● **Records from a collection**
──────────────────────────────
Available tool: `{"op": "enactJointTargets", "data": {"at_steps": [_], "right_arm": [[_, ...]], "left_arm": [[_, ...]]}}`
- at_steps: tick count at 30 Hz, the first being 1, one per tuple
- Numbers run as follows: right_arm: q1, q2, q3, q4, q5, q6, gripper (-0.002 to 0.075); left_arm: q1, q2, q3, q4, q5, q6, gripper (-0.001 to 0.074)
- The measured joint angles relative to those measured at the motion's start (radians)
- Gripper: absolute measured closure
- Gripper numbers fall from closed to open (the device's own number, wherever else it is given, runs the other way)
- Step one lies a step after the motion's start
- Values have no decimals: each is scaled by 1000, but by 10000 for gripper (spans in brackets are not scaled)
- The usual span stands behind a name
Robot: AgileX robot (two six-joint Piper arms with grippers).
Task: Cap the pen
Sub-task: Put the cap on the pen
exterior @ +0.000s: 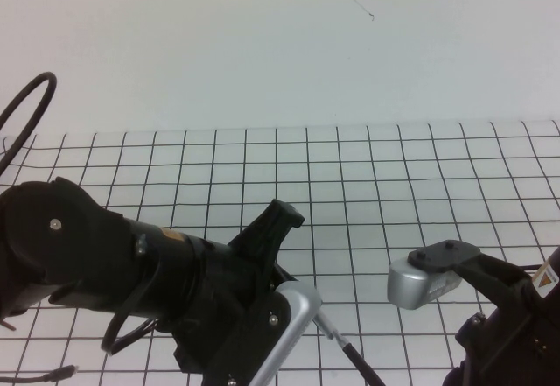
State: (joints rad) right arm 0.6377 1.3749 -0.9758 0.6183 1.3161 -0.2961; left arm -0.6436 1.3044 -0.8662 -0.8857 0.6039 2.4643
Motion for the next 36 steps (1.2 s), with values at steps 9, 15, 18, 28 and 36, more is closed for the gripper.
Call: {"op": "enactJointTargets", "data": {"at_steps": [9, 15, 18, 28, 36], "right_arm": [[0, 0, -2, 2, -18, 0, 729], [0, 0, -2, 2, -18, 0, 729], [0, 0, -2, 2, -26, 0, 729], [0, 0, -2, -4, -54, 0, 729], [0, 0, -2, -4, -106, 0, 729]], "left_arm": [[-83, 0, 0, 16, -82, 25, 688], [-117, 0, 0, 41, -116, 25, 688], [-117, 0, 0, 49, -113, 25, 688], [-172, 0, 0, 69, -105, 16, 688], [-206, 0, 0, 71, -93, -12, 689]]}}
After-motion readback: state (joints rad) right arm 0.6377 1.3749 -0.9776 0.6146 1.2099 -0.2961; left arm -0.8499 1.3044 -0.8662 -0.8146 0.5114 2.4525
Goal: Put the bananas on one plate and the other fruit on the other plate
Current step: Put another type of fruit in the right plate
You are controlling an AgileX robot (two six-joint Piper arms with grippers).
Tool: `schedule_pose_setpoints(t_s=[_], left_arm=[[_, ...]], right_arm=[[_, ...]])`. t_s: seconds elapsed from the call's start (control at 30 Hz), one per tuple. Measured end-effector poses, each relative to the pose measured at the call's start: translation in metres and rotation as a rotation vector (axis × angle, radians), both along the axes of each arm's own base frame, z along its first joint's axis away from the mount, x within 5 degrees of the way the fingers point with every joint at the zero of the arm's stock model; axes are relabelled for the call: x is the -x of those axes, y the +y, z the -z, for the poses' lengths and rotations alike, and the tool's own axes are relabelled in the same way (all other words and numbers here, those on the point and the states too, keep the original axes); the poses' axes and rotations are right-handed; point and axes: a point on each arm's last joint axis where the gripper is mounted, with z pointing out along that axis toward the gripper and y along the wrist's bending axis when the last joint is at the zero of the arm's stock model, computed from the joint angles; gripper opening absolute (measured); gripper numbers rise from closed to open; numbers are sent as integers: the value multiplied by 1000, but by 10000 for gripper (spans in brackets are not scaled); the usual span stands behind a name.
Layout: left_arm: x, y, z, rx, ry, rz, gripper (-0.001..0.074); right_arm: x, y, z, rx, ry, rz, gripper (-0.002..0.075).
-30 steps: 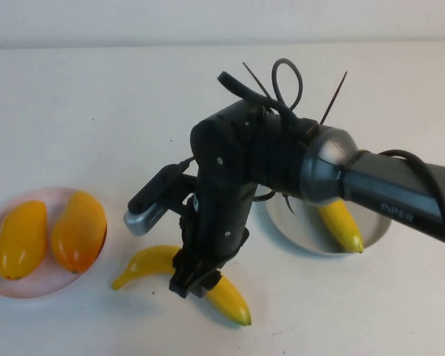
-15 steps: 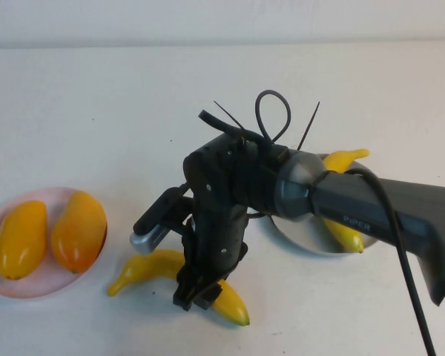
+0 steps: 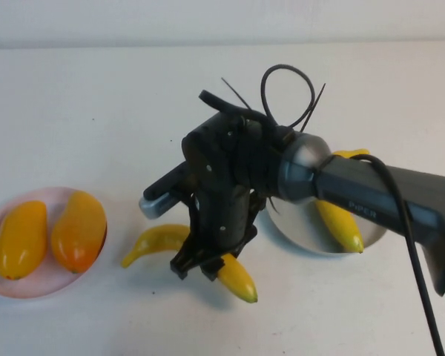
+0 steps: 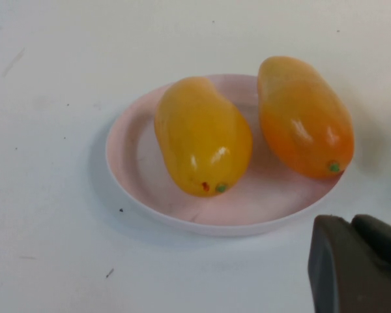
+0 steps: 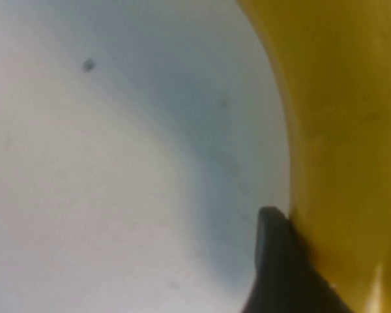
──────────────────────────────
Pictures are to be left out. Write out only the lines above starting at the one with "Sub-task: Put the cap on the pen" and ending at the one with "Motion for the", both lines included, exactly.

Sub-task: Put the cap on the pen
exterior @ +0.000s: 
State: (joints rad) right arm 0.6377 1.3749 -0.9758 0.6183 1.3161 -0.2961; left arm -0.6436 1.3044 -0.8662 -0.8857 0.6039 2.4643
Motion for the next 36 steps (1.2 s), with values at steps 9, 15, 18, 28 and 36, more is closed for the gripper.

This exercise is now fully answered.